Official Launch August 15, 2017, 10:00 – 16:00
at Ye Old Shambles Tavern, York
Come along and meet the author
“The people may be made to follow a path of action, but they may not be made to understand it.”
Darquin, son of Kirian and Isolde was born on a Gallic- Romano estate in the shadow of the ancient Audean, fortified town of Bibracte on Mont Beuvray.
The chance discovery of the simmering love affair between Darquin and Helena, the betrothed teenage daughter of estate owner Tiberius, when caught in a passionate embrace, results in him being banished from the Villa.

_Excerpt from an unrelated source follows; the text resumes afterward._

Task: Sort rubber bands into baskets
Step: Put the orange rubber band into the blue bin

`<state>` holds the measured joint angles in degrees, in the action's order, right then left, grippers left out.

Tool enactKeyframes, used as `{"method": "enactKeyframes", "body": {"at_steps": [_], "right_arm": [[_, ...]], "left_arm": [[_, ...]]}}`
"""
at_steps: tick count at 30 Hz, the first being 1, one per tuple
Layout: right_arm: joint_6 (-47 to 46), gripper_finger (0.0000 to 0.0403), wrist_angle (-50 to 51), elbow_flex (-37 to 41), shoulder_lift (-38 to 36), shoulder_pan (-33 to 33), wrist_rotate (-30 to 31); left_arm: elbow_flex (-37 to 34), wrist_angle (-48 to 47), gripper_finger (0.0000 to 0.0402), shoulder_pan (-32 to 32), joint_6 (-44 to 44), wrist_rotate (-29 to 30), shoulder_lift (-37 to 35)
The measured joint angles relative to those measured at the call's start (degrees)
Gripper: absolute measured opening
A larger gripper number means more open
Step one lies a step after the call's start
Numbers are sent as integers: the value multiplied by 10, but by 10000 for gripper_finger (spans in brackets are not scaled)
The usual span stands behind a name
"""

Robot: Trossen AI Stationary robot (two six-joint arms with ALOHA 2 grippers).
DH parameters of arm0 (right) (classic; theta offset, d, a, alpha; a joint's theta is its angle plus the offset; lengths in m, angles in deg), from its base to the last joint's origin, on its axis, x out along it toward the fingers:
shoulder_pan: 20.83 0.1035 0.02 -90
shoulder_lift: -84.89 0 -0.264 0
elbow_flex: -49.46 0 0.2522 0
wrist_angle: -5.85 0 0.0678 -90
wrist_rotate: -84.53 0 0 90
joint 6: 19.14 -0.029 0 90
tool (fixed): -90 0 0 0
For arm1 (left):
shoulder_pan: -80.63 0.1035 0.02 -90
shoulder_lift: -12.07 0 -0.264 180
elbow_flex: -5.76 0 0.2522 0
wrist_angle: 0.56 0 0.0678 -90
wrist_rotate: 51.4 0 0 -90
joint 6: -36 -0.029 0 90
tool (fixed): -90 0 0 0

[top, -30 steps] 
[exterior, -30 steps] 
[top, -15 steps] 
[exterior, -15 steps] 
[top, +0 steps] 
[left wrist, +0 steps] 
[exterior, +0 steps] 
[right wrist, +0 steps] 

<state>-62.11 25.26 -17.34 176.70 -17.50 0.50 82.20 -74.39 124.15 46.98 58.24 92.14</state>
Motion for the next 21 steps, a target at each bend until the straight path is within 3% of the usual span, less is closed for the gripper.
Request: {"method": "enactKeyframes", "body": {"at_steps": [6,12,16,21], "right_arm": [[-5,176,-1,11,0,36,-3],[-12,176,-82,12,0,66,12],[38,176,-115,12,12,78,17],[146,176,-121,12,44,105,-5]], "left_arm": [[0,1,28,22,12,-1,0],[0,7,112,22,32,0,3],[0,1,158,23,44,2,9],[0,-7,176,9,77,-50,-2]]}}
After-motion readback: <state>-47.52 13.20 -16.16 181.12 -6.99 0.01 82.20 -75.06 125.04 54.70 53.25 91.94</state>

He is forced to join his cousin Arrius in a unit of Audean cavalry, which was attached to Roman reinforcements, destined to join Proconsul Marcus Licinius Crassus in Syria. The Roman Army suffer a crushing defeat at Carrhae. The Audean cavalry unit, isolated from the main force are captured by a group of mercenaries. They choose to join their captors with whom they travel to Ferghana, the Valley of the White Horses.
When Zhizhi Chanyu, leader of a group of Xiongnu tribesmen demanded from the town an annual tribute as insurance against attack, one hundred horses are sent, accompanied by both Audeans and Ferghanians, to his fort. Advancing from Kashgar towards Zhizhi was an army of the Han Empire, determined to end barbarian control over the trading routes into their country.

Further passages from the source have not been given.